WORK INSTRUCTION —
Provide the entries once more, identical in every word.

DATA —
***

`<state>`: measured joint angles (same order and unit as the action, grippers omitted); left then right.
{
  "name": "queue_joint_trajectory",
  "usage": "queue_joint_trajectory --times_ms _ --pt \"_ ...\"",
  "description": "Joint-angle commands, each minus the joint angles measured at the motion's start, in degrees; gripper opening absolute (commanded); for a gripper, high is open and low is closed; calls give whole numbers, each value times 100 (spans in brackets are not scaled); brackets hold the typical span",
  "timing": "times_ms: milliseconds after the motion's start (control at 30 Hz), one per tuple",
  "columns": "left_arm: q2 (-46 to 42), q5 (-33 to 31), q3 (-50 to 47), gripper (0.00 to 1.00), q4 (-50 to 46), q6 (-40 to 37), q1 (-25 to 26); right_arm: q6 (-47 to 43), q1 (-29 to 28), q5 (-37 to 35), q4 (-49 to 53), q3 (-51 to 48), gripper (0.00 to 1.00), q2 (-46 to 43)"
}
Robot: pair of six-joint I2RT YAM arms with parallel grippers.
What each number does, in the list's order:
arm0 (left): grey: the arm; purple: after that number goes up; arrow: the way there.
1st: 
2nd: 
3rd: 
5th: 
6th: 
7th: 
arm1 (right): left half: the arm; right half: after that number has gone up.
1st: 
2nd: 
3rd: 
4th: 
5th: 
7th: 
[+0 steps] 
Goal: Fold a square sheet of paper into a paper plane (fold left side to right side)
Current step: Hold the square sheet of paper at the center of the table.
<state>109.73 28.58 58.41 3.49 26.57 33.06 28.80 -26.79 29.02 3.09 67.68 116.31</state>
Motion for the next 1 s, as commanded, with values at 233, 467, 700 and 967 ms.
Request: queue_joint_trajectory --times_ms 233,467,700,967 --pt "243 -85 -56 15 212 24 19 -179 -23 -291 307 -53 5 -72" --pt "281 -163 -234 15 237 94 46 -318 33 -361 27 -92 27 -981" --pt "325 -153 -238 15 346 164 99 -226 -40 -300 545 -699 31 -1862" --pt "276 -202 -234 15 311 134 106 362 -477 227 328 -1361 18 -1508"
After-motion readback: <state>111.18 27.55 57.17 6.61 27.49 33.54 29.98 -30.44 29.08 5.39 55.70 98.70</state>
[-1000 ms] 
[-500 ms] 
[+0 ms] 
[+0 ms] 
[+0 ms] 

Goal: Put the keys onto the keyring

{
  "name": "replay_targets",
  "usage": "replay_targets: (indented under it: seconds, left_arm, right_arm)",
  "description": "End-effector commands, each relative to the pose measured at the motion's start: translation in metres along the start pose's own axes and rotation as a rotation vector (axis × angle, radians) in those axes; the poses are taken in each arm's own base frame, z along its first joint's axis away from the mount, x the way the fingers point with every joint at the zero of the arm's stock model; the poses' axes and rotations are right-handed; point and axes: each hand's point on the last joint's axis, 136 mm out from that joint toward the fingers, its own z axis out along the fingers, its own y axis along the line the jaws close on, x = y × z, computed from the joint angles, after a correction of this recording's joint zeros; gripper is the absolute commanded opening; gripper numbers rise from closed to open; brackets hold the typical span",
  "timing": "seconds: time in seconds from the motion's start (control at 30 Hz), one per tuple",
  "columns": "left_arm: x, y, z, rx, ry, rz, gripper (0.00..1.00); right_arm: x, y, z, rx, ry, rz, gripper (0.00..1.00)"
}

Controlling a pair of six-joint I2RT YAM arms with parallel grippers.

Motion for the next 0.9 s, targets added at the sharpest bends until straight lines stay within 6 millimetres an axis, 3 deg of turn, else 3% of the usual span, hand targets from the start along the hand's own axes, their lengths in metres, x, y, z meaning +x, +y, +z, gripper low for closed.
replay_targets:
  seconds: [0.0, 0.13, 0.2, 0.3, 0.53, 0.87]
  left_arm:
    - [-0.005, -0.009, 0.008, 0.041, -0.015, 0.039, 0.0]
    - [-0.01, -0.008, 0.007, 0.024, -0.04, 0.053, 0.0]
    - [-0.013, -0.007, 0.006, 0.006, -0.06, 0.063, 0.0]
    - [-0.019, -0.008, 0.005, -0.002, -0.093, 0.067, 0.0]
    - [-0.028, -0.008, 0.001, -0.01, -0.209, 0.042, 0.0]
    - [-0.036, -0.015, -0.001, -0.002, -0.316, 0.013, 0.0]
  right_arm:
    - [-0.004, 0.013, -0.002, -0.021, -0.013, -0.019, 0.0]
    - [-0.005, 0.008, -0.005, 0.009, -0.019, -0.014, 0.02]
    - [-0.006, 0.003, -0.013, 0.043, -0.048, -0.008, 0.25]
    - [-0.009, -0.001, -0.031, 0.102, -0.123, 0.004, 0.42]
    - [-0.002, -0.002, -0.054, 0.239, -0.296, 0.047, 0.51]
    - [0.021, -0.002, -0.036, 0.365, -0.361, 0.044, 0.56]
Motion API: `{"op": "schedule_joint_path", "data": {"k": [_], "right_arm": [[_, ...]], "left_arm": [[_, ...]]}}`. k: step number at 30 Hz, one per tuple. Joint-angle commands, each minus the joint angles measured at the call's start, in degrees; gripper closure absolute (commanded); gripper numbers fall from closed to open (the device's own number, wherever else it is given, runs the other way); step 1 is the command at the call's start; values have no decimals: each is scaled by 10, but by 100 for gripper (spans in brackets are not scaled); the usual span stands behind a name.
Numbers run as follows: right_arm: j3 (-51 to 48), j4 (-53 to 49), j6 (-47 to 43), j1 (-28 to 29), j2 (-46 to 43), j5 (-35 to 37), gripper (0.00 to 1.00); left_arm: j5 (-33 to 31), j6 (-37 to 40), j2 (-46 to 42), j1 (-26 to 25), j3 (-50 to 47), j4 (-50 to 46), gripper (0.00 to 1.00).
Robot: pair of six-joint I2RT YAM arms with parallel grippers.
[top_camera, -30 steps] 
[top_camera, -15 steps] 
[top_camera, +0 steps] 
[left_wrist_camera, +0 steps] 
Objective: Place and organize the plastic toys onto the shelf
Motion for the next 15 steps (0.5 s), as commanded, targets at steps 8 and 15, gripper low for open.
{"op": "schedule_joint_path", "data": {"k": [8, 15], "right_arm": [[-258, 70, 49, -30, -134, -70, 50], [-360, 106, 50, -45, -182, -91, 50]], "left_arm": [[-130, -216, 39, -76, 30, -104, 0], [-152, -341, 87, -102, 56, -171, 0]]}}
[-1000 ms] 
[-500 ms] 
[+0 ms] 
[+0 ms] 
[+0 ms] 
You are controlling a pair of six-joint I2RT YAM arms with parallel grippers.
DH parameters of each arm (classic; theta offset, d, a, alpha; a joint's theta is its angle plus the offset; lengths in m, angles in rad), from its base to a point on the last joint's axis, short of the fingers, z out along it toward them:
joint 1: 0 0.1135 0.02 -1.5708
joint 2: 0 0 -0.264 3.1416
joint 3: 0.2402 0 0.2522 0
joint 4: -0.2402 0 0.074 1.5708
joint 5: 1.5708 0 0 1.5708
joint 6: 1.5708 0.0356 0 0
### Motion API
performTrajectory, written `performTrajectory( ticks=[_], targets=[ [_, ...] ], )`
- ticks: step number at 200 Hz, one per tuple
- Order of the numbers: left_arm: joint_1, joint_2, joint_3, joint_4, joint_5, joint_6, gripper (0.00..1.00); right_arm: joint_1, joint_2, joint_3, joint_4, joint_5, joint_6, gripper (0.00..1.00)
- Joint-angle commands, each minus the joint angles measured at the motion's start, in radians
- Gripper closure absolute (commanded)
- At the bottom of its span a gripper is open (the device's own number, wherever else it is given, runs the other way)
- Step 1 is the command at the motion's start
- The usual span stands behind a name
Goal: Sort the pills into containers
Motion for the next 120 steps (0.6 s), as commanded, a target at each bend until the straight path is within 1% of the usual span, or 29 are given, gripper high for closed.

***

THE COMPLETED TASK —
`<state>`: measured joint angles (same order and unit as the action, grippers omitted); left then right.
{
  "name": "queue_joint_trajectory",
  "usage": "queue_joint_trajectory --times_ms _ --pt \"_ ...\"",
  "description": "Joint-angle commands, each minus the joint angles measured at the motion's start, in degrees; gripper opening absolute (commanded); for a gripper, high is open and low is closed; calls give whole numbers, each value times 100 (spans in brackets are not scaled); brackets hold the typical span",
  "timing": "times_ms: milliseconds after the motion's start (control at 30 Hz), one per tuple",
  "columns": "left_arm: q2 (-46 to 42), q5 (-33 to 31), q3 (-50 to 47), gripper (0.00 to 1.00), q4 (-50 to 46), q6 (-40 to 37), q1 (-25 to 26); right_arm: q6 (-47 to 43), q1 (-29 to 28), q5 (-37 to 35), q4 (-49 to 53), q3 (-51 to 48), gripper (0.00 to 1.00), q2 (-46 to 43)"
}
Robot: pair of six-joint I2RT YAM arms with parallel grippers.
What each number does, in the list's order:
arm0 (left): grey: the arm; purple: after that number goes up; arrow: the way there.
1st: 
2nd: 
3rd: 
5th: 
6th: 
7th: 
arm1 (right): left half: the arm; right half: after that number has gone up.
1st: 
2nd: 
3rd: 
4th: 
5th: 
7th: 
[+0 steps] 
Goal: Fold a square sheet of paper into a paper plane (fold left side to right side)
Current step: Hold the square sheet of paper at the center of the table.
<state>109.73 28.58 58.41 3.49 26.57 33.06 28.80 -26.79 29.02 3.09 67.68 116.31</state>
Motion for the next 1 s, as commanded, with values at 233, 467, 700 and 967 ms.
Request: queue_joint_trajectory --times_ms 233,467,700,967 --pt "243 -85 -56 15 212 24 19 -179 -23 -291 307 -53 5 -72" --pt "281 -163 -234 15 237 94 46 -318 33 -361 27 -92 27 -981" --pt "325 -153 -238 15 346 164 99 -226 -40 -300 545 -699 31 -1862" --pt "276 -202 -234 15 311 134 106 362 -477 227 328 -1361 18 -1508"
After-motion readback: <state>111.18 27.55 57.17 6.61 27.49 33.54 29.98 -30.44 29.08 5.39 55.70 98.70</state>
[-1000 ms] 
[-500 ms] 
[+0 ms] 
[+0 ms] 
[+0 ms] 

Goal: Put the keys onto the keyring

{
  "name": "replay_targets",
  "usage": "replay_targets: (indented under it: seconds, left_arm, right_arm)",
  "description": "End-effector commands, each relative to the pose measured at the motion's start: translation in metres along the start pose's own axes and rotation as a rotation vector (axis × angle, radians) in those axes; the poses are taken in each arm's own base frame, z along its first joint's axis away from the mount, x the way the fingers point with every joint at the zero of the arm's stock model; the poses' axes and rotations are right-handed; point and axes: each hand's point on the last joint's axis, 136 mm out from that joint toward the fingers, its own z axis out along the fingers, its own y axis along the line the jaws close on, x = y × z, computed from the joint angles, after a correction of this recording's joint zeros; gripper is the absolute commanded opening; gripper numbers rise from closed to open; brackets hold the typical span",
  "timing": "seconds: time in seconds from the motion's start (control at 30 Hz), one per tuple",
  "columns": "left_arm: x, y, z, rx, ry, rz, gripper (0.00..1.00); right_arm: x, y, z, rx, ry, rz, gripper (0.00..1.00)"
}

Controlling a pair of six-joint I2RT YAM arms with parallel grippers.

Motion for the next 0.9 s, targets added at the sharpest bends until straight lines stay within 6 millimetres an axis, 3 deg of turn, else 3% of the usual span, hand targets from the start along the hand's own axes, their lengths in metres, x, y, z meaning +x, +y, +z, gripper low for closed.
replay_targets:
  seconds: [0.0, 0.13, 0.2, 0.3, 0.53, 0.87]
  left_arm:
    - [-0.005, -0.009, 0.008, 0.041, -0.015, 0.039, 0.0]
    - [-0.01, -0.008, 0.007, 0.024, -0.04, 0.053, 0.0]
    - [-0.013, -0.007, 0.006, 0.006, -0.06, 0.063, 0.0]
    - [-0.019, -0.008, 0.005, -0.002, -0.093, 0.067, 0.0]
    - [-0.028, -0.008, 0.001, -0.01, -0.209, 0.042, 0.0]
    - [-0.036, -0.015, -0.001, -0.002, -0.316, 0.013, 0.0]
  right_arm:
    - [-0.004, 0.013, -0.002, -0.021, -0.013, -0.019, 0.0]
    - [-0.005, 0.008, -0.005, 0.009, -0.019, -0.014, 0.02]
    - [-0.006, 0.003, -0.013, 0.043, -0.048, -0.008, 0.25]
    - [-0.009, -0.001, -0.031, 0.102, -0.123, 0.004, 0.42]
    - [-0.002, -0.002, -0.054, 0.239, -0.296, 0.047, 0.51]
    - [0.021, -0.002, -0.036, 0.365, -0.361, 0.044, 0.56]
Motion API: `{"op": "schedule_joint_path", "data": {"k": [_], "right_arm": [[_, ...]], "left_arm": [[_, ...]]}}`. k: step number at 30 Hz, one per tuple. Joint-angle commands, each minus the joint angles measured at the call's start, in degrees; gripper closure absolute (commanded); gripper numbers fall from closed to open (the device's own number, wherever else it is given, runs the other way); step 1 is the command at the call's start; values have no decimals: each is scaled by 10, but by 100 for gripper (spans in brackets are not scaled); the usual span stands behind a name.
Numbers run as follows: right_arm: j3 (-51 to 48), j4 (-53 to 49), j6 (-47 to 43), j1 (-28 to 29), j2 (-46 to 43), j5 (-35 to 37), gripper (0.00 to 1.00); left_arm: j5 (-33 to 31), j6 (-37 to 40), j2 (-46 to 42), j1 (-26 to 25), j3 (-50 to 47), j4 (-50 to 46), gripper (0.00 to 1.00).
Robot: pair of six-joint I2RT YAM arms with parallel grippers.
[top_camera, -30 steps] 
[top_camera, -15 steps] 
[top_camera, +0 steps] 
[left_wrist_camera, +0 steps] 
Objective: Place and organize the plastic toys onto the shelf
Motion for the next 15 steps (0.5 s), as commanded, targets at steps 8 and 15, gripper low for open.
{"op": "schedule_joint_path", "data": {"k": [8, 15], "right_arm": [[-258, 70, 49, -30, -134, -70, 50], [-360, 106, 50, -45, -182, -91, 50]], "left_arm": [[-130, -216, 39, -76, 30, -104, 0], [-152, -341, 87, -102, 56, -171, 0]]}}
[-1000 ms] 
[-500 ms] 
[+0 ms] 
[+0 ms] 
[+0 ms] 
You are controlling a pair of six-joint I2RT YAM arms with parallel grippers.
DH parameters of each arm (classic; theta offset, d, a, alpha; a joint's theta is its angle plus the offset; lengths in m, angles in rad), from its base to a point on the last joint's axis, short of the fingers, z out along it toward them:
joint 1: 0 0.1135 0.02 -1.5708
joint 2: 0 0 -0.264 3.1416
joint 3: 0.2402 0 0.2522 0
joint 4: -0.2402 0 0.074 1.5708
joint 5: 1.5708 0 0 1.5708
joint 6: 1.5708 0.0356 0 0
### Motion API
performTrajectory, written `performTrajectory( ticks=[_], targets=[ [_, ...] ], )`
- ticks: step number at 200 Hz, one per tuple
- Order of the numbers: left_arm: joint_1, joint_2, joint_3, joint_4, joint_5, joint_6, gripper (0.00..1.00); right_arm: joint_1, joint_2, joint_3, joint_4, joint_5, joint_6, gripper (0.00..1.00)
- Joint-angle commands, each minus the joint angles measured at the motion's start, in radians
- Gripper closure absolute (commanded)
- At the bottom of its span a gripper is open (the device's own number, wherever else it is given, runs the other way)
- Step 1 is the command at the motion's start
- The usual span stands behind a name
Goal: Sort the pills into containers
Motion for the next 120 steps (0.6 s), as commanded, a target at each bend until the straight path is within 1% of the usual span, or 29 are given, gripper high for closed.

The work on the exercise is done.